Bisognerà, a maggior ragione, leggere le motivazioni in quanto ad oggi (per chi scrive) l'ufficio stampa della Corte Costituzionale, con una nota stringata, ha comunicato solamente che i Giudici delle leggi hanno dichiarato l'illegittimità costituzionale della parte della novella che impediva al Pubblico Ministero di proporre appello contro le sentenze di proscioglimento nonché della norma transitoria che prevedeva l'inammissibilità dell'appello contro una sentenza di proscioglimento da parte del Pubblico Ministero, anche se precedente all'entrata in vigore della riforma, mentre hanno dichiarato inammissibile la medesima questione di illegittimità costituzionale, però riferita all'appello della parte civile contro le sentenze di proscioglimento.

Non è la prima volta che la Corte costituzionale, piegandosi alle doglianze di alcune parti politiche, tra le quali il sindacato dei magistrati (ANM), dichiara costituzionalmente illegittime delle norme del codice di procedura penale in realtà espressione di laicità e democrazia giuridica perché finalizzate allo sdoganamento del nostro processo penale da retaggi di stampo inquisitorio; come non ricordare, infatti, la posizione più volte espressa dalla Consulta sull'art. 513 del codice di procedura penale, in particolare con riferimento ai reiterati tentativi di "azzoppare" il contraddittorio processuale consentendo che dichiarazioni eteroaccusatorie rese dai coimputati (i "pentiti") nel corso delle indagini preliminari e quindi nella fase procedimentale più povera di garanzie per l'imputato, potessero essere utilizzate dal giudice per la propria decisione?

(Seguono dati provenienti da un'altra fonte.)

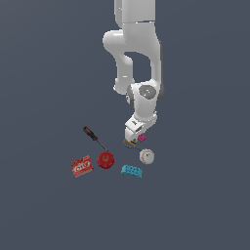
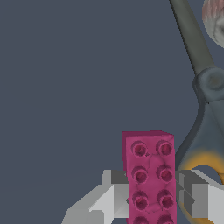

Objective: Pick up a designated object from a clutter of objects.

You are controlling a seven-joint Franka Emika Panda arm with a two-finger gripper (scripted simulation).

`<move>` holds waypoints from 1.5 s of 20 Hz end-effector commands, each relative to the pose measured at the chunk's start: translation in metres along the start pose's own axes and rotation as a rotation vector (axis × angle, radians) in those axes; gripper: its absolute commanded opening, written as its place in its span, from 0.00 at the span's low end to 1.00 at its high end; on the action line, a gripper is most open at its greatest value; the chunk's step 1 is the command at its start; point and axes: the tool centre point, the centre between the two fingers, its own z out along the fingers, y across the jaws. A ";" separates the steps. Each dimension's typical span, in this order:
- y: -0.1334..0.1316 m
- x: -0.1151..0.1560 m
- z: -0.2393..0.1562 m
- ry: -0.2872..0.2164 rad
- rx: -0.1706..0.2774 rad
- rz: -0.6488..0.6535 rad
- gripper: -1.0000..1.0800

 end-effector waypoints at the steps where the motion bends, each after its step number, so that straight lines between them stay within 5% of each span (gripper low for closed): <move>1: -0.014 -0.002 0.009 -0.017 0.016 -0.022 0.00; 16: 0.009 0.006 -0.021 -0.001 0.001 -0.002 0.00; 30: 0.053 0.033 -0.114 -0.003 0.007 -0.008 0.00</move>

Allora un ruolo centrale lo ebbe il Parlamento che sopperì alle decisioni troppo "politiche" della Consulta ripristinando il proprio primato di Legislatore e decidendo la felice riforma dell'articolo 111 della Costituzione, nonché la promulgazione della Legge 63/01, cosiddetta "di attuazione dell'art. 111 della Costituzione", che resistette poi spavaldamente al successivo vaglio davanti alla Corte Costituzionale. Ed ora, come allora, è auspicabile che il Parlamento recuperi un principio di civiltà giuridica senza piegarsi ai diktat provenienti da alcune parti politiche, legate ad una desueta, in quanto inquisitoria ed autoritaria, concezione della giustizia penale, al fine di garantire al cittadino, coinvolto in quel dramma umano che è il processo penale, di avere un processo giusto senza essere alla mercé di chi lo accusa nuovamente dopo non essere riuscito ad ottenere un giudizio di colpevolezza nel corso del giudizio di primo grado. Del resto, ma questo è un dato di comune esperienza in quanto da tempo riconosciuto in tutti gli ordinamenti giuridici di stampo democratico-liberale, non è certo diminuendo le garanzie che il processo penale può concludersi con una sentenza "giusta", in quanto frutto di un corretto accertamento dei fatti e della legittima applicazione delle norme.